======== PROVIDED DATA ========

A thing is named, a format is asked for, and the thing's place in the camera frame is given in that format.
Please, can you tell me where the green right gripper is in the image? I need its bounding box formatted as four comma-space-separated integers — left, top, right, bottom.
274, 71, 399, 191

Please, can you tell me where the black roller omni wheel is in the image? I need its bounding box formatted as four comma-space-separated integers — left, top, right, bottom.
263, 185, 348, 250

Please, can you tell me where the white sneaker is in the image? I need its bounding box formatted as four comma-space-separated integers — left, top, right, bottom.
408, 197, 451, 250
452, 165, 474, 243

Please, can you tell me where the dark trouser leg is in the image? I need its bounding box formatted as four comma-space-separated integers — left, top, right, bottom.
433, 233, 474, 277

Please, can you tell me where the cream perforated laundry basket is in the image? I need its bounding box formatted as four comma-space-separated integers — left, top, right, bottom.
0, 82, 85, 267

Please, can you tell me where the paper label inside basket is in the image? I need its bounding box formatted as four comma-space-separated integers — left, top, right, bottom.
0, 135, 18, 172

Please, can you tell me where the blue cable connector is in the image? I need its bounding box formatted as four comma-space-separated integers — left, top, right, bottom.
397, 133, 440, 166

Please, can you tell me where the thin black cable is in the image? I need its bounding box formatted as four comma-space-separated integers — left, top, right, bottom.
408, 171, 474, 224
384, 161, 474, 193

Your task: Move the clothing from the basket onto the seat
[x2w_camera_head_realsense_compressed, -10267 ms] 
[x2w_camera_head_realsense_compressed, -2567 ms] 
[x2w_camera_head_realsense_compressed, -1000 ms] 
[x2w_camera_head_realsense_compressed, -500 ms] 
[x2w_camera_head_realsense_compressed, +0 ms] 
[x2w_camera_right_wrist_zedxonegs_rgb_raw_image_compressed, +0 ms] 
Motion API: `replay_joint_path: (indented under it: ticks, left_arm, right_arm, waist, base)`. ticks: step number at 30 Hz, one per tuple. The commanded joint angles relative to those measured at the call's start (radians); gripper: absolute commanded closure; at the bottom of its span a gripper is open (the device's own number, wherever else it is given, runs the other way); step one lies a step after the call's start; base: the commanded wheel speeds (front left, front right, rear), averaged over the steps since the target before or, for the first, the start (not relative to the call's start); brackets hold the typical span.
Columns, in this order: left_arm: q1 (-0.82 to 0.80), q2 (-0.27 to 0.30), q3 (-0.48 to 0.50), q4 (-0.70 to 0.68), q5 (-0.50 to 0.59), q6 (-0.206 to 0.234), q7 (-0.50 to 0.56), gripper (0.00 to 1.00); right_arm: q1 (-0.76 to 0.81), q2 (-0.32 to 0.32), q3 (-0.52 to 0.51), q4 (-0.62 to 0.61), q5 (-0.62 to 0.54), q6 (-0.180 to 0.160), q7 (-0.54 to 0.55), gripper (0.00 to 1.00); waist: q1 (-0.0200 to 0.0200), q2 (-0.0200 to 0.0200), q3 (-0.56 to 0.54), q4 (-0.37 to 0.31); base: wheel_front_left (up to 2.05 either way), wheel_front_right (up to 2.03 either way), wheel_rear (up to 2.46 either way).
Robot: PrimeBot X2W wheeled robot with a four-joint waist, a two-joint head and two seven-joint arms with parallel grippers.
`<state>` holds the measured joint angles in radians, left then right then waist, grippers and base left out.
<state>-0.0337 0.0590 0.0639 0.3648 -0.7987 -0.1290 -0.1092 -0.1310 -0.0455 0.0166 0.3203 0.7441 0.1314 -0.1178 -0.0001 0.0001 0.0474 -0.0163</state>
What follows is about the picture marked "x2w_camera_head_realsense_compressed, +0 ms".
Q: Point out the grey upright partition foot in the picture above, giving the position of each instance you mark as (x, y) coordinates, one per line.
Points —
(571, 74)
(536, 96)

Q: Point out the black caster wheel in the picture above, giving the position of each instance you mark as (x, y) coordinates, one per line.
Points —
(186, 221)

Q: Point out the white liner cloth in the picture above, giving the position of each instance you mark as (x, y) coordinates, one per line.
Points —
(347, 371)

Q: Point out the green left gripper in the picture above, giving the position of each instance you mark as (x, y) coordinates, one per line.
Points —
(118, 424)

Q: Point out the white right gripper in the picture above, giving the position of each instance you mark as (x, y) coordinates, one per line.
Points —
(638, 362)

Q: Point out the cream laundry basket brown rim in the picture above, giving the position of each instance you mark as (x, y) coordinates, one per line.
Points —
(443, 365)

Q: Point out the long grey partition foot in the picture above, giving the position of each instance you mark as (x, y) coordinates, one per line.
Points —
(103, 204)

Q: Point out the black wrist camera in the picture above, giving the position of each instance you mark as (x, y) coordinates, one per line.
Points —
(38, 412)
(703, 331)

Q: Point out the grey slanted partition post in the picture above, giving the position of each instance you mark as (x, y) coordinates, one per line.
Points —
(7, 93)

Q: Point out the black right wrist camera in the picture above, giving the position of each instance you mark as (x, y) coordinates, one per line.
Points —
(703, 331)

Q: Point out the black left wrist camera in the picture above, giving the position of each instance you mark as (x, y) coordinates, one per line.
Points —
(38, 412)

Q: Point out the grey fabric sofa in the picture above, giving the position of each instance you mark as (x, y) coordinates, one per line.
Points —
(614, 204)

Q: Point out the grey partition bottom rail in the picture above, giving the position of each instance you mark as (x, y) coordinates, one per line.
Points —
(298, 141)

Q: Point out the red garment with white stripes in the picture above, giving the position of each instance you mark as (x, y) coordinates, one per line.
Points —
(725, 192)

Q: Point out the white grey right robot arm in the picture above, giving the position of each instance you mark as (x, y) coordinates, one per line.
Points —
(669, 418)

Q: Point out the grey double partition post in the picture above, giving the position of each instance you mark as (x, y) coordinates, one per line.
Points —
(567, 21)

========
======== PROVIDED DATA ========

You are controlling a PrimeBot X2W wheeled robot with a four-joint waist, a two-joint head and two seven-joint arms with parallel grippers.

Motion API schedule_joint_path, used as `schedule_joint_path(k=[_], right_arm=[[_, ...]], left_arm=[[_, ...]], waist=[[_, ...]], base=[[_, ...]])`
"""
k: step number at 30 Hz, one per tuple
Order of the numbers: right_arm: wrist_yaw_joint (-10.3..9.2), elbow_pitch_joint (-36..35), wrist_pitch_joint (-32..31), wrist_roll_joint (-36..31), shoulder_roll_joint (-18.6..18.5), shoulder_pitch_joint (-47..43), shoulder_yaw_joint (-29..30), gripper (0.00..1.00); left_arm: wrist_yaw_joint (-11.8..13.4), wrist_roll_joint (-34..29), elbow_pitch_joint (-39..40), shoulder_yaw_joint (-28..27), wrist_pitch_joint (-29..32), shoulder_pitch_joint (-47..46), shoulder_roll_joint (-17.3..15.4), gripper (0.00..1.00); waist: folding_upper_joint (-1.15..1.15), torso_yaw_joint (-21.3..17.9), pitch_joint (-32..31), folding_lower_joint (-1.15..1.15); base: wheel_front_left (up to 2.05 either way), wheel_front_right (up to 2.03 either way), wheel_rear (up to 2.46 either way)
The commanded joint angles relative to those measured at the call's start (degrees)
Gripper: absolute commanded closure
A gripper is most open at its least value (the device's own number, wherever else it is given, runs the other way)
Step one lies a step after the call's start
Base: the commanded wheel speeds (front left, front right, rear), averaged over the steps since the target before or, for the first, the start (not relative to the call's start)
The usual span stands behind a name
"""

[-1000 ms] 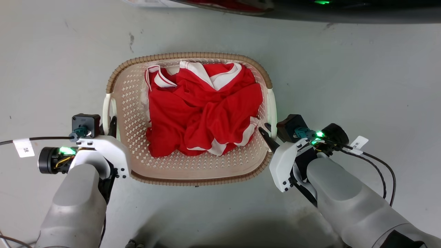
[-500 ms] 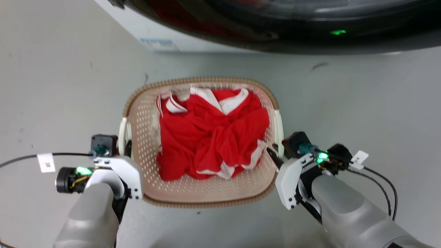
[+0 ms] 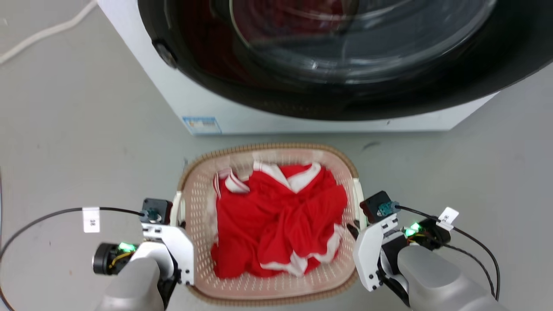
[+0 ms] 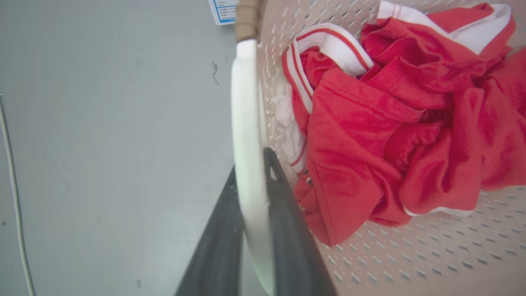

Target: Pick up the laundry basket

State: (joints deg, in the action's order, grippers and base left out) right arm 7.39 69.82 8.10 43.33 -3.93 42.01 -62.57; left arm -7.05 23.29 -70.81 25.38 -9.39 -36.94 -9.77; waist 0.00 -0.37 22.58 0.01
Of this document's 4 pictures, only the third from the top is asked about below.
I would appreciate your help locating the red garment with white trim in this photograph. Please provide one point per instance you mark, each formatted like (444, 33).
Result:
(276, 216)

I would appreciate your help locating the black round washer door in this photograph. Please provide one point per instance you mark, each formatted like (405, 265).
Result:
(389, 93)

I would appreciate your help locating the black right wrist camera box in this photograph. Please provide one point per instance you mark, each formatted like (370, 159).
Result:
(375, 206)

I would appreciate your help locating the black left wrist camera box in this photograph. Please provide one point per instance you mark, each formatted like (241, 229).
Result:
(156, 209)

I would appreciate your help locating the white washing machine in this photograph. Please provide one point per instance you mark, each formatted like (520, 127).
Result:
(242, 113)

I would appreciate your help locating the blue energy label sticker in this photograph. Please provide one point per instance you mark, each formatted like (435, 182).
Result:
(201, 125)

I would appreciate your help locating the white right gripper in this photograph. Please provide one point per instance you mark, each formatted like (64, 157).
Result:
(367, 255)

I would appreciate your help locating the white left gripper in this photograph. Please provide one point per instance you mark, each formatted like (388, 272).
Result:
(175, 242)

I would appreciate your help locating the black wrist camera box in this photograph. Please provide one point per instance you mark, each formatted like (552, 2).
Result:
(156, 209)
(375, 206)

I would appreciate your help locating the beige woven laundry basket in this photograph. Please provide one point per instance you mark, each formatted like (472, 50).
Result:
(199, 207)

========

• **REQUIRED ACTION**: Throughout the data above, report every line that contains the string "else".

• **ANSWER TO THIS TASK**:
Motion API: `replay_joint_path: (indented under it: ticks, left_arm, right_arm, waist, base)`. ticks: step number at 30 Hz, one per tuple. The commanded joint angles relative to those measured at the call's start (radians); gripper: absolute commanded closure; at the bottom of its span a gripper is open (the device's own number, wherever else it is given, runs the other way); step one lies a step after the call's start; base: the commanded wheel speeds (front left, front right, rear), averaged over the steps since the target before or, for the first, the start (not relative to the call's start); brackets hold the typical span.
A gripper is most open at its least value (the device's own number, wherever else it is given, runs the other way)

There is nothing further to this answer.